4.11 There are far fewer prisoners being prescribed methadone in Darroch and Chrisswell (ten and eight respectively at the time of inspection). They are taken to the health centre to receive their medication and there does not appear to be any issue in relation to these arrangements.

Phoenix House

4.12 The full Phoenix House service is available only to those serving over 31 days. This includes remand prisoners. For those serving less than 31 days there is access to a harm reduction session and a harm reduction pack with referral information and practical advice.

4.13 Prisoners referred to Phoenix House contribute to the completion of a Common Addictions Assessment Recording Tool ( CAART) and the development of a Personal Care Plan.
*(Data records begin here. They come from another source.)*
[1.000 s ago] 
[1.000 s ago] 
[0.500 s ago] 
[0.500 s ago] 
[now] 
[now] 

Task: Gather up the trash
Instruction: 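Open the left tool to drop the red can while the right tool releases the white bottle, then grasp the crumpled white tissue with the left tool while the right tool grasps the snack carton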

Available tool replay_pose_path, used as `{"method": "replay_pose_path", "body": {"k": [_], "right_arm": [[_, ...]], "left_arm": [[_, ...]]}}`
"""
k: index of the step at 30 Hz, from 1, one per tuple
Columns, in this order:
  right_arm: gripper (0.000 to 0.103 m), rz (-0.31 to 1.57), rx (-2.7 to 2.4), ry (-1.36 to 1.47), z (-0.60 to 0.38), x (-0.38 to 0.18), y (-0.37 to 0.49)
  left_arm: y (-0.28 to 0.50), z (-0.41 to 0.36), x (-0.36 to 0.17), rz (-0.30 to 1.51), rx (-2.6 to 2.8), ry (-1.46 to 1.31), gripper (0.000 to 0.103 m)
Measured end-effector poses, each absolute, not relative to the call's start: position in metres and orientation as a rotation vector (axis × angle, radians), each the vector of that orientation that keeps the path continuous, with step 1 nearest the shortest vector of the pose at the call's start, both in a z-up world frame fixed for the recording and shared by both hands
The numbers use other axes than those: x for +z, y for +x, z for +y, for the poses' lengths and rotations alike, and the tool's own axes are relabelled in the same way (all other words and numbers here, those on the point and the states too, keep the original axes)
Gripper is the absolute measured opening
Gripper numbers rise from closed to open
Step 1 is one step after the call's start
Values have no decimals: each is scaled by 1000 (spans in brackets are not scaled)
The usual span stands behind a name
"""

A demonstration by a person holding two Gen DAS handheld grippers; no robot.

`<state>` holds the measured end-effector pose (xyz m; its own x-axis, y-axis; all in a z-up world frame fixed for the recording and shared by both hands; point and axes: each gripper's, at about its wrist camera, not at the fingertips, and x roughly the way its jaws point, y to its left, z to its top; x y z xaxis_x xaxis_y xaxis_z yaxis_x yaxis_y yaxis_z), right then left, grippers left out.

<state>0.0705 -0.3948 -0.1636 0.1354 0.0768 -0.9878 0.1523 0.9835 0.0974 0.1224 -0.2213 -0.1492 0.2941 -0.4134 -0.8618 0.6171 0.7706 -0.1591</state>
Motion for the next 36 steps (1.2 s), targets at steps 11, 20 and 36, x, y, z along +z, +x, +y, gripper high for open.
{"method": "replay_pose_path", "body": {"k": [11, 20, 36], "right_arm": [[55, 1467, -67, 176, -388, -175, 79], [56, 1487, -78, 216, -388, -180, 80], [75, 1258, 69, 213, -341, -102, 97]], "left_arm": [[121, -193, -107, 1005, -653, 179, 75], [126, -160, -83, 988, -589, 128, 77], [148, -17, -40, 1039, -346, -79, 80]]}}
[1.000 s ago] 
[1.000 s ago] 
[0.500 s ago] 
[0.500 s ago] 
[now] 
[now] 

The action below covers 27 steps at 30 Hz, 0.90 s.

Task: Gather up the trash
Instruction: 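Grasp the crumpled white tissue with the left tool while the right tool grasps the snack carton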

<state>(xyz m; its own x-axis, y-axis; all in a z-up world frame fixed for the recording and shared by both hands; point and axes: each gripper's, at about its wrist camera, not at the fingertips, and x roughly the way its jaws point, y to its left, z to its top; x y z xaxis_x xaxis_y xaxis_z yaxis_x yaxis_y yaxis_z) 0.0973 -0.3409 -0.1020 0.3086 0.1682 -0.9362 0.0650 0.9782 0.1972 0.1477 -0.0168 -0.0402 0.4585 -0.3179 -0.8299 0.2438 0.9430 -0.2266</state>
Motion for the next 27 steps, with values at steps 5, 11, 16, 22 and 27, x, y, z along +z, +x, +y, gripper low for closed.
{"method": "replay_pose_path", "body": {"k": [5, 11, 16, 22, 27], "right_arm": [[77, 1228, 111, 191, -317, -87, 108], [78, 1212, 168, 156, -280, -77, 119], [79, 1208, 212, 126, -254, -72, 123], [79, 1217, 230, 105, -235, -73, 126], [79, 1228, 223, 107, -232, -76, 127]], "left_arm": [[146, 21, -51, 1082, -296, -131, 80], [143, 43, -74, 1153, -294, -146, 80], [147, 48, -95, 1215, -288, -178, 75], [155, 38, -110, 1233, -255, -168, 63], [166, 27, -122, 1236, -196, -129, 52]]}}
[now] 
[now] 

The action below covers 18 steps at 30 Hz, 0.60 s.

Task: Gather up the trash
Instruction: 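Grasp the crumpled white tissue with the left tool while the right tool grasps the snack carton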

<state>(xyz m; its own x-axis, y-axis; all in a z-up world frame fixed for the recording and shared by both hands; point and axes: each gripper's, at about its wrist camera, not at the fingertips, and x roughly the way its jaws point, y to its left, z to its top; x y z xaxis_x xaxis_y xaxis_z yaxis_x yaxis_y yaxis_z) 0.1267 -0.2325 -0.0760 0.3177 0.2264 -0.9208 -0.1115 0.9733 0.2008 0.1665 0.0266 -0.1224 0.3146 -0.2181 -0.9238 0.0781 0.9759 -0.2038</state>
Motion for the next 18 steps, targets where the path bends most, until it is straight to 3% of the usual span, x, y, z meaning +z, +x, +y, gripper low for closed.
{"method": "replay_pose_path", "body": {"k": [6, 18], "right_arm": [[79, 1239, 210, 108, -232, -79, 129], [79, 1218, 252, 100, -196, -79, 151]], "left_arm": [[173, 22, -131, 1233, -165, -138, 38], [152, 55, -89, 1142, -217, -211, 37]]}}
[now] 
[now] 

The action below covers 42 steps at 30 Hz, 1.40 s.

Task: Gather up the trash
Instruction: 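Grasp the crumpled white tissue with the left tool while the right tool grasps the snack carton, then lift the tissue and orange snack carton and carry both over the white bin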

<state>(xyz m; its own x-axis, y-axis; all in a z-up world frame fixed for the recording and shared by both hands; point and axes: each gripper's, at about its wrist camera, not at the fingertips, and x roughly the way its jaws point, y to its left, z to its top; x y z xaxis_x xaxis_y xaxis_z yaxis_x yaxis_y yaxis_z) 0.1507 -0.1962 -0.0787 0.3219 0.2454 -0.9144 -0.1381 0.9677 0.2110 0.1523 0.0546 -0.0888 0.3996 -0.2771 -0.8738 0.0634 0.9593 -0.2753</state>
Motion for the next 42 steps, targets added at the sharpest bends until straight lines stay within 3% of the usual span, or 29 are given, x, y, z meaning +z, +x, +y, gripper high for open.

There are a range of services available including detoxification, methadone reduction, methadone maintenance, motivational interviewing, harm reduction and smoking cessation. There is also access to Narcotics Anonymous. Drug testing is available from the Mandatory Drug Testing team.

4.14 Phoenix House are well on the way to meeting their contractual obligations by the agreed date in February 2006. The service has established very positive working relationships with the Interventions Manager and his staff, the Addictions Nurses and with a range of other agencies working within the prison and externally. They provide a wide range of services on a contractual basis and there are monitoring arrangements in place to measure performance against targets. The service manager was very positive about the progress made since the transition and did not report any difficulties with issues such as the service timetable or access to prisoners.

Mandatory Drug Testing

4.15 There is a lack of clarity regarding the future of this service. This is a national issue however and since the announcement of the Addiction Prevalence Testing policy, the MDT Team has had little further information. Random drug testing is being carried out but only to generate statistical information. Suspicion, risk assessment, frequent, reception, liberation and voluntary testing are still taking place.

4.16 The service is provided by two officers who also have other responsibilities. The staff feel they link well to other addictions services. The service offers Frequent Drug Testing as a means to support prisoners who want to abstain from drugs while in custody. Phoenix confirmed that this can be a valuable component in an individual's care plan while they are in custody.


4.17 Phoenix has recently recruited a member of staff with a background in working with people with alcohol problems in a prison context. The service offers alcohol counselling and alcohol awareness. There is also access to Alcoholics Anonymous.

Community Links

4.18 The Inclusion Manager is a member of the local Alcohol and Drug Action Team ( ADAT) and the manager of Phoenix is also a member of two ADAT sub groups. The chair of the ADAT is a member of the local visiting committee. Good working links with external drug and alcohol services have also been established.

4.19 Phoenix has contractual links to the expanded Throughcare Addictions service provided on a partnership basis by six local authorities: Inverclyde, East Dunbartonshire, West Dunbartonshire, Argyll and Bute, East Renfrewshire and Renfrewshire. There are also a range of other agencies who have representatives present on a daily basis at the Links Centre, including housing, benefits and employment services.